|Year : 2009 | Volume
| Issue : 6 | Page : 260-265
FPGA-based Low Power Audio Subword Sorter Unit
P Karthigaikumar1, K Baskaran2
1 Department of Electronics and Communication Engineering, Karunya University, Coimbatore, India
2 Department of Computer Science and Engineering, Government College of Technology, Coimbatore, India
|Date of Web Publication||18-Jan-2010|
Department of Electronics and Communication Engineering, Karunya University, Coimbatore
| Abstract|| |
The security of audio data in high end communication applications like satellites and radars is an issue of concern these days. Designing a processor at the chip level for this requirement is by itself a challenge to VLSI engineers. This paper aims to design a HDL based novel audio subword sorter unit, which is less complex in structure and highly efficient in terms of security. In this paper, we examine the hardware implementation of powerful permutation instruction group (GRP) with low power. This is done at the integrated chip (IC-level) using Verilog HDL and can be implemented in FPGA. To our knowledge this is the first audio subword sorter unit implemented in FPGA.
Keywords: Audio subword sorter, Cryptography, Permutation, Multimedia network security
|How to cite this article:|
Karthigaikumar P, Baskaran K. FPGA-based Low Power Audio Subword Sorter Unit. IETE J Res 2009;55:260-5
| 1.Introduction|| |
In most cases, multimedia data are packed into subwords of one or two bytes that are processed in parallel in word oriented processors as per the single instruction multiple data (SIMD) , . This is called sub word parallelism. In order to fully exploit the sub word parallel operations, the sub words need to be efficiently rearranged inside the registers to enhance the permutation. Efficient handling of permutations  is also needed for the software implementation of cryptographic algorithms to achieve the needed throughput. The selection of efficient permutation instructions and design of fast permutation units have gained a lot of interest ,,, .

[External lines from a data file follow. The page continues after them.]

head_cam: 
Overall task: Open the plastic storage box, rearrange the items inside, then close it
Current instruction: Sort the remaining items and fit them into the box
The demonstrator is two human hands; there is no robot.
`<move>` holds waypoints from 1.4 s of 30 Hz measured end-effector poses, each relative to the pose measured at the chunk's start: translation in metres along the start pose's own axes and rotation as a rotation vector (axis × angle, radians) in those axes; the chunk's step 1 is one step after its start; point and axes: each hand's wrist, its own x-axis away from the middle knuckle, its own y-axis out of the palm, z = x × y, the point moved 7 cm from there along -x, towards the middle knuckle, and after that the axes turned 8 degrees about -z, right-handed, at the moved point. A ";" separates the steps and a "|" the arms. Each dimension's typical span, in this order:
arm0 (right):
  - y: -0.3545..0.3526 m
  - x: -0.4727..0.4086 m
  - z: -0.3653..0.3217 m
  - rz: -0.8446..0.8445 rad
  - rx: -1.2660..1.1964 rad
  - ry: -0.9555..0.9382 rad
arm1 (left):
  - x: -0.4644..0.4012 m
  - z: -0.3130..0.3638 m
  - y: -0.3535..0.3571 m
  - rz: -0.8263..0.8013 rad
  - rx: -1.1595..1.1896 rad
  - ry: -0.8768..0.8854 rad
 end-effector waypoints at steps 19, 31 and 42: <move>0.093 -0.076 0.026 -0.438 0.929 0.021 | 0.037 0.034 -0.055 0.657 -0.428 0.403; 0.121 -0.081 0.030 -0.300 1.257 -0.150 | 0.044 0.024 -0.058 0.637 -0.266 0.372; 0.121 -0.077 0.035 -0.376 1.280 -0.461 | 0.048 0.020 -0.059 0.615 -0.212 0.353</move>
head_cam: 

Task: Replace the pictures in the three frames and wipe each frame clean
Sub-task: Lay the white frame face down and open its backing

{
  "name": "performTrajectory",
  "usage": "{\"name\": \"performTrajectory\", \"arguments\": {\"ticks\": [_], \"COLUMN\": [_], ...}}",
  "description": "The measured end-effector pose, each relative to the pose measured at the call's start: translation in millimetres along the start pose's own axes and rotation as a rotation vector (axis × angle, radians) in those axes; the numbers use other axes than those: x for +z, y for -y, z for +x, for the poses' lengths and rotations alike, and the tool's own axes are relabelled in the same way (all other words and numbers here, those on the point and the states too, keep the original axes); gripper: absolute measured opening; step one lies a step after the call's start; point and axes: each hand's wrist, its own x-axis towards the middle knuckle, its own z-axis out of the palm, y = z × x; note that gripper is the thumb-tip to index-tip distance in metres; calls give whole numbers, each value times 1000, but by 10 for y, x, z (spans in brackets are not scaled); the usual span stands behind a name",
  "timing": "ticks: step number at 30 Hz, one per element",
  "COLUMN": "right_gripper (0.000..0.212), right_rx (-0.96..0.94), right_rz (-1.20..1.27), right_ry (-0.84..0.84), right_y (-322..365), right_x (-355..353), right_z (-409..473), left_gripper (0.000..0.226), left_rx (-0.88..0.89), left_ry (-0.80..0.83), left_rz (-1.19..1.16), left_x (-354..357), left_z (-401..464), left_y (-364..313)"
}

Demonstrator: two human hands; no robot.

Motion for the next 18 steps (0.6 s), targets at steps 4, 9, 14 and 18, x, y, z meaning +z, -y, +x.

As per GRP, the data bits that are associated with the control bits equal to one are concentrated to the left side of the output. Similarly, the data bits associated with the control bits equal to zero are concentrated on the right side of the output. This action resembles a sorting operation for the control bits, where the largest bits that are equal to one are gathered to the left. Therefore the problem of designing a hardware unit that executes GRP is equivalent to the design of a sorting network that sorts the control bits and moves the data bits appropriately. Recent work has until designing a permutation unit for audio data sorting which is given in  .
Since current microprocessors are word-oriented, performing bit-level permutation is very painful. Every bit has to be extracted from the source register, moved to its new location in the destination register, and combined with the bits that have already been moved. This requires four instructions per bit (mask generation, AND, SHIFT, OR), and 4n instructions to perform an arbitrary permutation of n bits. With certain microprocessors like PA-RISC, more powerful bit-manipulation instructions such as the EXTRACT and DEPOSIT instructions exist. They can essentially perform the four operations required for each bit in two instructions (EXTRACT, DEPOSIT), resulting in 2n instructions for any arbitrary permutation of n bits. Pre-defined permutations with some regular patterns can of course be done in fewer instructions, for example, the permutations in DES  . But, in general, an arbitrary 64-bit permutation could take 128 or 256 instructions on current microprocessors.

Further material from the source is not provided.